Action item: Up to and including the line with "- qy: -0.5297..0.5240", reproduce the listing below exactly, beginning at its first line.

Raw data:
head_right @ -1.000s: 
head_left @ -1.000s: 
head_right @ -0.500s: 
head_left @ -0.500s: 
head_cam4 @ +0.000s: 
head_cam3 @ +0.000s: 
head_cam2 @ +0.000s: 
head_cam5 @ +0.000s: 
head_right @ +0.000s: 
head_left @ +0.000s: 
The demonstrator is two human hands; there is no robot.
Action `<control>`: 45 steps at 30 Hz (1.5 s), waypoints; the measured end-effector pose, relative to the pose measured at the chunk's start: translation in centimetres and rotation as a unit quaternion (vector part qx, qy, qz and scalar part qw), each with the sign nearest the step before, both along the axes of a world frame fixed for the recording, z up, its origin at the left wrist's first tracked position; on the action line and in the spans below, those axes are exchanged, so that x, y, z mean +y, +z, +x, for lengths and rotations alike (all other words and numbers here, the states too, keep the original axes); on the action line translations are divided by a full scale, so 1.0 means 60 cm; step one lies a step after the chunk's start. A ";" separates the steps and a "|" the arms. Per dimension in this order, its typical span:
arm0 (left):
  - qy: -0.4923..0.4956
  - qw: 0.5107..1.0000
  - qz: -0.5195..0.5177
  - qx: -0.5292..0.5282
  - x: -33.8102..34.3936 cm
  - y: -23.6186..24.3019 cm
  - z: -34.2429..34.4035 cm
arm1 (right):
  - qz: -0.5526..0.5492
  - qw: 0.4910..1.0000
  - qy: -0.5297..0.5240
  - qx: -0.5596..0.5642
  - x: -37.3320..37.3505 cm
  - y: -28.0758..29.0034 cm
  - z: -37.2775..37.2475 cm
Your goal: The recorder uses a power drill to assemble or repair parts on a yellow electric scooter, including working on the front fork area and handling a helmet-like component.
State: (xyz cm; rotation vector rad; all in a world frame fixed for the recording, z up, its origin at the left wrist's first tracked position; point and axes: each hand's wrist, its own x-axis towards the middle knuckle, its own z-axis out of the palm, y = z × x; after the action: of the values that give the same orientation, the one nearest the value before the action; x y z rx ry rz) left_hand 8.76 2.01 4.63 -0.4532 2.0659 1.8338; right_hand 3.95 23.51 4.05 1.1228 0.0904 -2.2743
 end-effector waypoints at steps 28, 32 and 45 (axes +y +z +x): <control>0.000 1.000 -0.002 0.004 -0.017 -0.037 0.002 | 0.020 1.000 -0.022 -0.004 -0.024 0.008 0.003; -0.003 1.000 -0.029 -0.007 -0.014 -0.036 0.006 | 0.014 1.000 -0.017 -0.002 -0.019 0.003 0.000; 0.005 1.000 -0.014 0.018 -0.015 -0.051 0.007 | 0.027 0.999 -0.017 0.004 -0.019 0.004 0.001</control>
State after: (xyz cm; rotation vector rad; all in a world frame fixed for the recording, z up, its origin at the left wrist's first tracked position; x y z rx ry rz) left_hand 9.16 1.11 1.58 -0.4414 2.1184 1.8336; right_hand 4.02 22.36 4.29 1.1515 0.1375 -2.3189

Your solution:
head_right @ -1.000s: 
head_left @ -1.000s: 
head_right @ -0.500s: 
head_left @ -0.500s: 
head_cam4 @ +0.000s: 
head_cam3 @ +0.000s: 
head_cam2 @ +0.000s: 
head_cam5 @ +0.000s: 
head_right @ +0.000s: 
head_left @ +0.000s: 
The demonstrator is two human hands; there is no robot.
Action `<control>`: 45 steps at 30 Hz (1.5 s), waypoints; the measured end-effector pose, relative to the pose measured at the chunk's start: translation in centimetres and rotation as a unit quaternion (vector part qx, qy, qz and scalar part qw), each with the sign nearest the step before, both along the axes of a world frame fixed for the recording, z up, its origin at the left wrist's first tracked position; on the action line and in the spans below, those axes are exchanged, so that x, y, z mean +y, +z, +x, for lengths and rotations alike (all other words and numbers here, the states too, keep the original axes); on the action line translations are divided by a full scale, so 1.0 means 60 cm; step one lies a step after the chunk's start. A ";" separates the steps and a "|" the arms. Per dimension in this order, its typical span:
arm0 (left):
  - qy: -0.4923..0.4956
  - qw: 0.5107..1.0000
  - qz: -0.5195..0.5177
  - qx: -0.5292..0.5282
  - x: -33.8102..34.3936 cm
  - y: -23.6186..24.3019 cm
  - z: -34.2429..34.4035 cm
arm1 (right):
  - qz: -0.5526..0.5492
  - qw: 0.4910..1.0000
  - qy: -0.5297..0.5240

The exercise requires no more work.